Methods: A murine model for CRS with nasal polypoid lesions was induced by instilling ovalbumin/Staphylococcal enterotoxin B (SEB) into murine nasal cavities for 12 (short-term) or 24 weeks (long-term). Histopathological changes were observed. Interleukin (IL)-4, IL- 17A, IL-10, and interferon (INF)-γ levels from nasal lavage fluid were measured using enzyme-linked immunosorbent assay. Gene expressions of IL-25, thymic stromal lymphopoietin (TSLP), IL-5, INF-γ, CCL11, CCL24, ICAM-1, VCAM-1, MMP7, and TIMP3 were analyzed from the nasal mucosa.
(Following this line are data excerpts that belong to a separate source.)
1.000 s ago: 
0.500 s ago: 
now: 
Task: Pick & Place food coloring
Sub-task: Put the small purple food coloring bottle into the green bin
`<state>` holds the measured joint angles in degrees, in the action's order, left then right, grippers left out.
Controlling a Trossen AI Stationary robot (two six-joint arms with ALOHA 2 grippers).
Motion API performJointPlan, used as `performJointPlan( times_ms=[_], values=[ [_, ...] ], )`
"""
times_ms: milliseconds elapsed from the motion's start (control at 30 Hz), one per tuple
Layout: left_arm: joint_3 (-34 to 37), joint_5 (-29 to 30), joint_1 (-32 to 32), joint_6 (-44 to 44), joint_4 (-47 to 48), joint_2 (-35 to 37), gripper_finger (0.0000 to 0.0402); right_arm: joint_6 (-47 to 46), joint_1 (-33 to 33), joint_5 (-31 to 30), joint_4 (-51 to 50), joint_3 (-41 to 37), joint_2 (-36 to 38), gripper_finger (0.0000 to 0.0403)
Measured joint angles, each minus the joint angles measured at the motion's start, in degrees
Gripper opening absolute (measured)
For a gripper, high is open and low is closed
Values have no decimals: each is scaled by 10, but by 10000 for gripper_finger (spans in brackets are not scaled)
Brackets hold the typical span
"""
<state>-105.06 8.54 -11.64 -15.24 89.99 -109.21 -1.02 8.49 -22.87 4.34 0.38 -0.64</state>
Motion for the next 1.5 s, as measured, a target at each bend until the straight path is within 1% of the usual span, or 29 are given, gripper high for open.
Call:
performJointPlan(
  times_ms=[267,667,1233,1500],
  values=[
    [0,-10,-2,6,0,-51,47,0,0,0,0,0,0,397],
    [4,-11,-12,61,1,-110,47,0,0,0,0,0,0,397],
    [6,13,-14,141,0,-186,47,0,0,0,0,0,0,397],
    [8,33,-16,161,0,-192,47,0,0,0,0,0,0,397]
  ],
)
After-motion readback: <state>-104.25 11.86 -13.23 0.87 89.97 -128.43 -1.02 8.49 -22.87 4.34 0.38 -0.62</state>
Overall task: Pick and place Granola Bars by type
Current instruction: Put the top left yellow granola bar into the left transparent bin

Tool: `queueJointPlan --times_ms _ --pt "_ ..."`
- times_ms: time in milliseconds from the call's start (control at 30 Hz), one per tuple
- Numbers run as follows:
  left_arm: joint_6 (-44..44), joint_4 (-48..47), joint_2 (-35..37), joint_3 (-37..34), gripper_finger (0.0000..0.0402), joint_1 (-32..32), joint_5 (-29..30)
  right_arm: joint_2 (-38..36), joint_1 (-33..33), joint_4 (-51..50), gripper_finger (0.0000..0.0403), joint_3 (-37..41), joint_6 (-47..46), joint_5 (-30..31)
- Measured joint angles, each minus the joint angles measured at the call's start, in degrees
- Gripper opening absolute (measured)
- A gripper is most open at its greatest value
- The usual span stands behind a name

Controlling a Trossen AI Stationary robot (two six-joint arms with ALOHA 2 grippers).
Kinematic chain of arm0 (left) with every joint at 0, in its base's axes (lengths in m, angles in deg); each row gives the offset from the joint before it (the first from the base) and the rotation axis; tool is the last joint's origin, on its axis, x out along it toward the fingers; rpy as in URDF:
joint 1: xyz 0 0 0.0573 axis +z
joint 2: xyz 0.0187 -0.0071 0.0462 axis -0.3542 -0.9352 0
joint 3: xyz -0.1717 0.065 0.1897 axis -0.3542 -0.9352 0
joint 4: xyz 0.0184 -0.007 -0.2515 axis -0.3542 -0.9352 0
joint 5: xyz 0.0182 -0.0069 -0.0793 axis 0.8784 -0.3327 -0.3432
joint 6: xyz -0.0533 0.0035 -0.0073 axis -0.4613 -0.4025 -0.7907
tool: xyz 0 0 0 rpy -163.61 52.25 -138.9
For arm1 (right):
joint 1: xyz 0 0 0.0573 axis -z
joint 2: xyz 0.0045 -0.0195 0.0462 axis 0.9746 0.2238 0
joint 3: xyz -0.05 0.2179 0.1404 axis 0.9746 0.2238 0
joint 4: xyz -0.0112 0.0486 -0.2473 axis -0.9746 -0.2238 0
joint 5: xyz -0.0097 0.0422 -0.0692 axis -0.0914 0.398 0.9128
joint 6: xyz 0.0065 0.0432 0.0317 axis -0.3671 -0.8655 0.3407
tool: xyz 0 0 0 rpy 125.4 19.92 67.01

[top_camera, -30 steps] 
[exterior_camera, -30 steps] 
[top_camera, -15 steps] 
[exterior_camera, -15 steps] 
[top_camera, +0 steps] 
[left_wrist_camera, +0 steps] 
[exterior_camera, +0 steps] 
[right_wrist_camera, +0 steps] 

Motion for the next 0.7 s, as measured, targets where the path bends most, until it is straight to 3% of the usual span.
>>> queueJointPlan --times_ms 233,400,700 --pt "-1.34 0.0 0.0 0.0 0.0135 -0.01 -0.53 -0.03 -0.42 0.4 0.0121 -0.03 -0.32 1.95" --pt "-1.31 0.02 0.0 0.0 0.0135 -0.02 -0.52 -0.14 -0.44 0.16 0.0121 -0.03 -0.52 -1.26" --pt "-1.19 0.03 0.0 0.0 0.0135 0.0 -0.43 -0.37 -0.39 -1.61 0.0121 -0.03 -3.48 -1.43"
Results: Long-term CRS models exhibited increased polypoid lesions, edematous mucosal thickness, and eosinophil infiltration compared with short-term models and showed a higher IL-4/IFN-γ ratio and IL-10 level but lower IFN-γ and IL-17A protein levels. Moreover, CCL24 and MMP7 gene expressions increased whereas TIMP3 expression decreased in longterm models compared to controls and short-term models. Epithelium-derived IL-25 and TSLP mRNA expressions were up-regulated in short-term and long-term CRS models, respectively. Furthermore, TSLP mRNA expression was positively associated with IL-5 (r = 0.8754) and inversely correlated to IFN-γ (r = –0.7212) in CRS models.

Conclusions: Prolonged allergen exposure in ovalbumin/SEB-induced CRS models maintains Th2 inflammation and reduces Th1 inflammation, which was associated with up-regulation of TSLP.